Vortex
- Author: Robert Charles Wilson
- Language: English
- Series: Spin
- Genre: Science fiction
- Publisher: Tor Books
- Publication date: July 2011
- Publication place: United States
- Pages: 331 (first edition, hardback)
- ISBN: 978-0-7653-2342-2
- Preceded by: Axis

= Vortex (Wilson novel) =

2011 novel by Robert Charles Wilson

Vortex is a science fiction novel by American-Canadian writer Robert Charles Wilson, published in July 2011. It is the third book in the Spin series, following the Hugo Award-winning Spin and Axis.

==Plot summary==
Vortex tells the story of Turk Findley, the protagonist introduced in Axis, who is transported ten thousand years into the future by the mysterious entities called "the Hypotheticals." In this future humanity exists on a chain of planets connected by Hypothetical gateways; but Earth itself is a dying world, effectively quarantined.

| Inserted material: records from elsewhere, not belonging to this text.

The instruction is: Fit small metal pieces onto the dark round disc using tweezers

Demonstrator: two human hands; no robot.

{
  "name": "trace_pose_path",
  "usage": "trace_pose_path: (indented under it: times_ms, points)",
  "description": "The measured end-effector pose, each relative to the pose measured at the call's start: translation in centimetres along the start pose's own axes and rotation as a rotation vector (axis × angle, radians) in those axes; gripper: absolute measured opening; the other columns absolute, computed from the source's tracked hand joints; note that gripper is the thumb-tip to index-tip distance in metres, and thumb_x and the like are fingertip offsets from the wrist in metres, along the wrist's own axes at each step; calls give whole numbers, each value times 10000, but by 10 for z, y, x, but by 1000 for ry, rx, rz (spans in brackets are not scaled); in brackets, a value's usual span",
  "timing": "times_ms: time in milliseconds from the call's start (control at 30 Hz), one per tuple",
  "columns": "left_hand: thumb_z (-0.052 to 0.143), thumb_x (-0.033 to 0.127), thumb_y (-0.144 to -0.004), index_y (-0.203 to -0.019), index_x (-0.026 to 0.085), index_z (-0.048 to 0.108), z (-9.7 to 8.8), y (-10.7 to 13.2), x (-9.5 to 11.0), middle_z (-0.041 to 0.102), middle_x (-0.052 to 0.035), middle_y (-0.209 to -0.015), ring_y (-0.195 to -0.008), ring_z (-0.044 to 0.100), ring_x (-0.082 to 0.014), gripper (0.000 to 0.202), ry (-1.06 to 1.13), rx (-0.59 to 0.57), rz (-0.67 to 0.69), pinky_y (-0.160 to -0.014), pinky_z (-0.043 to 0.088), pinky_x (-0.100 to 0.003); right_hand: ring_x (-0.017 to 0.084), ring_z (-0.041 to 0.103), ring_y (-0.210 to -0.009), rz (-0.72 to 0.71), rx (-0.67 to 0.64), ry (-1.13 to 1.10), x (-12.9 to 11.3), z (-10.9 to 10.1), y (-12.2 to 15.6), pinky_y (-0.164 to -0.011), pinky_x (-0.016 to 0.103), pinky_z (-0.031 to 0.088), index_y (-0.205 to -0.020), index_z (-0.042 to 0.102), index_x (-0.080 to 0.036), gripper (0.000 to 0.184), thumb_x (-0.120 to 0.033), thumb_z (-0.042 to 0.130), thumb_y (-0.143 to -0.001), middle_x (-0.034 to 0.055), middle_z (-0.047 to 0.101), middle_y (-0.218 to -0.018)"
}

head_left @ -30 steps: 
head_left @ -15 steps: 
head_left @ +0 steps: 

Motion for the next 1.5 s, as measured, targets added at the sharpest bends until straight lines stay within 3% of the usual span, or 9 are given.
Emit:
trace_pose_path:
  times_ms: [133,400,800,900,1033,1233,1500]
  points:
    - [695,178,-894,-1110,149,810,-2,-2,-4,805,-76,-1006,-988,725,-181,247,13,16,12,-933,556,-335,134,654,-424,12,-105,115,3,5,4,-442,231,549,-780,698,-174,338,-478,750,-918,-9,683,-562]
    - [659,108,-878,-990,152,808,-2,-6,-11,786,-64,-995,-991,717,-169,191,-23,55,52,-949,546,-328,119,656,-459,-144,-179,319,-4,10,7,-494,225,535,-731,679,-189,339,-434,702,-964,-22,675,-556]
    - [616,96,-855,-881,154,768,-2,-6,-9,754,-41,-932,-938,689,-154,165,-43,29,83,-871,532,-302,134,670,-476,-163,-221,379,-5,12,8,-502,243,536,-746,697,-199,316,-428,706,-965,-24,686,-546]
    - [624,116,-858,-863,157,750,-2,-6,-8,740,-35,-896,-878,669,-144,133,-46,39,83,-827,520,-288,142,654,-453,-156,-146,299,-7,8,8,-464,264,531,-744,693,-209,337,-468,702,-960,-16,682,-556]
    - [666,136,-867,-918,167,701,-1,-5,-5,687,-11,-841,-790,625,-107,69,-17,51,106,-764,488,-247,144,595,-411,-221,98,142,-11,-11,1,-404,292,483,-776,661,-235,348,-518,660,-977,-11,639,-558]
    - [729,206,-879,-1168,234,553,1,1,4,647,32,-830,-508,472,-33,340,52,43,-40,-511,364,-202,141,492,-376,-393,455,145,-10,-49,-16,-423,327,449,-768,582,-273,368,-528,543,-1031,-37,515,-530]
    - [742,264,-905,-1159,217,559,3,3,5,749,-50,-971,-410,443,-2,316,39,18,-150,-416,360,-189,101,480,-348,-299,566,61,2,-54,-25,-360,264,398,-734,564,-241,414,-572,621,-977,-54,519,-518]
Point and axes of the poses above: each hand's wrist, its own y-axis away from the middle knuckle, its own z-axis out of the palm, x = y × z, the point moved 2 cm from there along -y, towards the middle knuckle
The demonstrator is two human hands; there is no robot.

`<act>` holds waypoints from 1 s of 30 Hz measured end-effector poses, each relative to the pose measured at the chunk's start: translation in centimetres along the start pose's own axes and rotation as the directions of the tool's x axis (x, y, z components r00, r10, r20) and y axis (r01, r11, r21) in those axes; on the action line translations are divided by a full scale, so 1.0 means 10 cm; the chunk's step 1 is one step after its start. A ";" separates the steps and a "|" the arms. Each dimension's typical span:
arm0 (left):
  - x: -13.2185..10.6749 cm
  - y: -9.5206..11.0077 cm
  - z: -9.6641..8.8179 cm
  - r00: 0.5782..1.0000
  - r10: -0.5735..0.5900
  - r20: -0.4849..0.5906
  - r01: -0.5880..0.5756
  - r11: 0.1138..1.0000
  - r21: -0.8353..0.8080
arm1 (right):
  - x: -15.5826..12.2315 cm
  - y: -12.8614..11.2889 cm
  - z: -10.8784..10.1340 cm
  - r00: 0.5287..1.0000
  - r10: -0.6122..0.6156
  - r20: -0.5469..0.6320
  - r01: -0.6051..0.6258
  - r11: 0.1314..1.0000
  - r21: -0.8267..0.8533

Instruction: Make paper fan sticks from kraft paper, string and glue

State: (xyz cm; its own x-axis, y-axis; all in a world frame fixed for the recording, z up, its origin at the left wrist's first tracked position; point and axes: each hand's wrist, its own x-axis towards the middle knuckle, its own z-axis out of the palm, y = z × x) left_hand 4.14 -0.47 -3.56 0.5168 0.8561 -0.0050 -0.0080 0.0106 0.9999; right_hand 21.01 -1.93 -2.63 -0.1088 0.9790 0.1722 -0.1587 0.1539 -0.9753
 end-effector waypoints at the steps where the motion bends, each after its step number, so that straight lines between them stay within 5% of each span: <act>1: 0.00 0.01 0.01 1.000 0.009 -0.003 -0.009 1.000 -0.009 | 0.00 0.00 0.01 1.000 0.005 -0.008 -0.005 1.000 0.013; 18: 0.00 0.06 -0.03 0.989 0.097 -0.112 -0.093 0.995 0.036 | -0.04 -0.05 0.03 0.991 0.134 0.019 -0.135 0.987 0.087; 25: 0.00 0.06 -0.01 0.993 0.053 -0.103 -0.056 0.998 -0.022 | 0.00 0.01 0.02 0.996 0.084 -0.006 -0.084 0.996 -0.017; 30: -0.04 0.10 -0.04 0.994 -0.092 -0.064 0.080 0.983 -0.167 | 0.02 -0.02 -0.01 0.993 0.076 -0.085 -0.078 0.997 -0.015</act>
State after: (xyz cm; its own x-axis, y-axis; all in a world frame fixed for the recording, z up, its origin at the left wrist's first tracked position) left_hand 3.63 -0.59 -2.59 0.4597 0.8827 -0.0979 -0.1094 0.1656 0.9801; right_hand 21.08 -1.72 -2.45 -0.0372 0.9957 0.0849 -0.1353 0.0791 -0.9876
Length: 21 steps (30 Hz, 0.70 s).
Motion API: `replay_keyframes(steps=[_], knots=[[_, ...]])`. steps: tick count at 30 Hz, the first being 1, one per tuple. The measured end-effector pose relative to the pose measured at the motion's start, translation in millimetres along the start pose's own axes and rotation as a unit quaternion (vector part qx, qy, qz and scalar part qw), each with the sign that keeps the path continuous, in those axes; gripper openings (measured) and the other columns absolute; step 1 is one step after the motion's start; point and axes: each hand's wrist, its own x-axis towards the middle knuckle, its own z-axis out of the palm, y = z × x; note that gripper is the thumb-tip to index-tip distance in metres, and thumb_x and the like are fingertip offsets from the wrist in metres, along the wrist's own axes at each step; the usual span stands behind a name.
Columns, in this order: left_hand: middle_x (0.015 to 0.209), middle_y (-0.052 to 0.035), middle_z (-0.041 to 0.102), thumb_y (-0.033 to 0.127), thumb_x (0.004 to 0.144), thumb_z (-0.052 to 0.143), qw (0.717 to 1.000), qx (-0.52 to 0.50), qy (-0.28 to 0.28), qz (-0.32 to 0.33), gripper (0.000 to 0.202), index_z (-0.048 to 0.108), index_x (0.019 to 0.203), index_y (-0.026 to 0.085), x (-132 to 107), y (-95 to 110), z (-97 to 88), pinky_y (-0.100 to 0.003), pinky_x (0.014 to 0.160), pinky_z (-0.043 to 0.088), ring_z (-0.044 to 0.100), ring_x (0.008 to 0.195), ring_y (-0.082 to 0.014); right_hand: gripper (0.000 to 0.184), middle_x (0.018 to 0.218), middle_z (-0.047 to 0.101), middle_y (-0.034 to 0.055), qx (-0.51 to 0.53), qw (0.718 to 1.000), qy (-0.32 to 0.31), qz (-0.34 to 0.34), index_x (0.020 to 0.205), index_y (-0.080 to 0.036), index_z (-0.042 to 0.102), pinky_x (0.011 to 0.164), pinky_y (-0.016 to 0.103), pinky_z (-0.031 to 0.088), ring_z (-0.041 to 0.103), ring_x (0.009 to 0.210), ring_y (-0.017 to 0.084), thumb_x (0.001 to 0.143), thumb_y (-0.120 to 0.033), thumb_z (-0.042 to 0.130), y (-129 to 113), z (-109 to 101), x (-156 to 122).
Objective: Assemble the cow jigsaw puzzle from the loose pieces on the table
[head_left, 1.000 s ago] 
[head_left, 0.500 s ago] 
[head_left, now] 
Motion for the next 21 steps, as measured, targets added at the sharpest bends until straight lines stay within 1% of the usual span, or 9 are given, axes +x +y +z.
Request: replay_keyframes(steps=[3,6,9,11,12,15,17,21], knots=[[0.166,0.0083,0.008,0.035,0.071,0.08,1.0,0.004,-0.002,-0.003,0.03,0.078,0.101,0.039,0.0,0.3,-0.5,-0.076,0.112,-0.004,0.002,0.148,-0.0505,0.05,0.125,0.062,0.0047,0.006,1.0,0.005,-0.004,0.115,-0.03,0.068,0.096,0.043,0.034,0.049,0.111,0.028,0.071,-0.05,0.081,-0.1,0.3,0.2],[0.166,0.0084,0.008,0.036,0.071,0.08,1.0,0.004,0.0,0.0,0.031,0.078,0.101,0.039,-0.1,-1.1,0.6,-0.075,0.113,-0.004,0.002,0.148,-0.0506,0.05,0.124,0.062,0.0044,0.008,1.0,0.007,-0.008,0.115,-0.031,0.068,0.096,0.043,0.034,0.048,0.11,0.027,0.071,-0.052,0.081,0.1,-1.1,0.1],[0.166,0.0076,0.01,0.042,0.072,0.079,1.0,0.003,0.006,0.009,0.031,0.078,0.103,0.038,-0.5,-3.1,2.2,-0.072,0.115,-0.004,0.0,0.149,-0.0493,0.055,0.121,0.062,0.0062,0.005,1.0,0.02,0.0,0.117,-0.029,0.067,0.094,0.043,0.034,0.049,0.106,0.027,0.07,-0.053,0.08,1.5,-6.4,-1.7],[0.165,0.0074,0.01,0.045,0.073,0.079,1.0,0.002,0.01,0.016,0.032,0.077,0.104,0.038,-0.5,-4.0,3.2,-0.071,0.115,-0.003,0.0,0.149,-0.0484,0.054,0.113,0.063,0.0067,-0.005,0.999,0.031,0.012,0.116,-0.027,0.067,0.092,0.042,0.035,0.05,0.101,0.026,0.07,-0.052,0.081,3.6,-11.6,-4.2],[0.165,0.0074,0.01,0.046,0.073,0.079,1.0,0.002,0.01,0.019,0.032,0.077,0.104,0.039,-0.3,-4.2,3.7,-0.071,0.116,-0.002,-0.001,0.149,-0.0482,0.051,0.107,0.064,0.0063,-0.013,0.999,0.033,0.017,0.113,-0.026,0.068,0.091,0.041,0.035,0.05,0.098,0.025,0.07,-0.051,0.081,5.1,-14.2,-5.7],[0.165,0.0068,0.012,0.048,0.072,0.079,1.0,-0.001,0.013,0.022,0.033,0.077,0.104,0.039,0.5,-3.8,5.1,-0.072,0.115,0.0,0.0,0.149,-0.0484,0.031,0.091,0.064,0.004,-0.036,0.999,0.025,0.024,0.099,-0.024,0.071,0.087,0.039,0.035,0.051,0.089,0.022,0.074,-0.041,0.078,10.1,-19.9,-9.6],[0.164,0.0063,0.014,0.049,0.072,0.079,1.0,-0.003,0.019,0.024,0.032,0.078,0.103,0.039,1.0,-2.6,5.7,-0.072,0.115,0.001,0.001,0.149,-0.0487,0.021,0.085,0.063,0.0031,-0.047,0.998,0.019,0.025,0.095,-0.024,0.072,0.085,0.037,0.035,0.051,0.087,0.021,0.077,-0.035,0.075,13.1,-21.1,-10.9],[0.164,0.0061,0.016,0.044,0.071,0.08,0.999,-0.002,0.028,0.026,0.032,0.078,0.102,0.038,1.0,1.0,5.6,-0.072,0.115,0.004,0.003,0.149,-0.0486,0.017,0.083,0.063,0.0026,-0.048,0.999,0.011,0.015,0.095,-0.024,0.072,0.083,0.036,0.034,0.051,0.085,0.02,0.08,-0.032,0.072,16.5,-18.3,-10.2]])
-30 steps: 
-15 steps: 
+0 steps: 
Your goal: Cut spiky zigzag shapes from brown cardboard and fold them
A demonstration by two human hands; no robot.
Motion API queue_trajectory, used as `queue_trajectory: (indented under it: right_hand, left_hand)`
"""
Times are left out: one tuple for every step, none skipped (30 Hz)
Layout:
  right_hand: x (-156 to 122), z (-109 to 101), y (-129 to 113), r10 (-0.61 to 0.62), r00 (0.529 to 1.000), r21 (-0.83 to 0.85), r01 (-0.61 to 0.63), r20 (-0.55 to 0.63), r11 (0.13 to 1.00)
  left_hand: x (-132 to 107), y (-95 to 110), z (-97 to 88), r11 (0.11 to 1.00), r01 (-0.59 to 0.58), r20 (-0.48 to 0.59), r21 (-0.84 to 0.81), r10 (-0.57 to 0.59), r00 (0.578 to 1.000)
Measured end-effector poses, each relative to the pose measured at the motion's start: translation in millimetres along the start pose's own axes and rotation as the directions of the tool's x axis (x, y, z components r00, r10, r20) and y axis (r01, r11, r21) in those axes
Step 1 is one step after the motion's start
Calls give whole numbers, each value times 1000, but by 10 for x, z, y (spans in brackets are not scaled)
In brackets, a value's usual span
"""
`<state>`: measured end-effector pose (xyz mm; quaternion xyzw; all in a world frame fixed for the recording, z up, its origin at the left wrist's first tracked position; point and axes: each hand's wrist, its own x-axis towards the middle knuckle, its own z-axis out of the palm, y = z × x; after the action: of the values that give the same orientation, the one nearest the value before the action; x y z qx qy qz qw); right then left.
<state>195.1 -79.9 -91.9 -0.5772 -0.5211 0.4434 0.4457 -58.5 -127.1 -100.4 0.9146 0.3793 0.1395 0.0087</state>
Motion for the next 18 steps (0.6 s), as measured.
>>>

Turk and his young friend Isaac Dvali are taken up by a community of fanatics who use them to enable a passage to the dying Earth, where they believe a prophecy of human/Hypothetical contact will be fulfilled. The prophecy is only partly true, however, and Turk must unravel the truth about the nature and purpose of the Hypotheticals before they carry him on a journey through warped time to the end of the universe itself.

==Timeline==
The chapters of the book alternate between two timelines: one approximately 40 years following the events of Spin and the other approximately 10,000 years following the events of Axis.

==Reception==

Reviewer David Mead writes that readers will be very pleased with the final adventure:

Wilson provides a hopeful conclusion to a narrative that foresees the death of all life on Earth, first as a result of global climate change and then of the destructive expansion of the dying sun when the Hypotheticals remove the barrier that has protected the planet. In each of the novels of the trilogy, the wondrous events that precipitate the story - the imposition of the barrier, the Archways, the experience of life aboard a gigantic floating archipelago that sails from Equatoria to a ruined Earth - are registered or reported by finely drawn characters.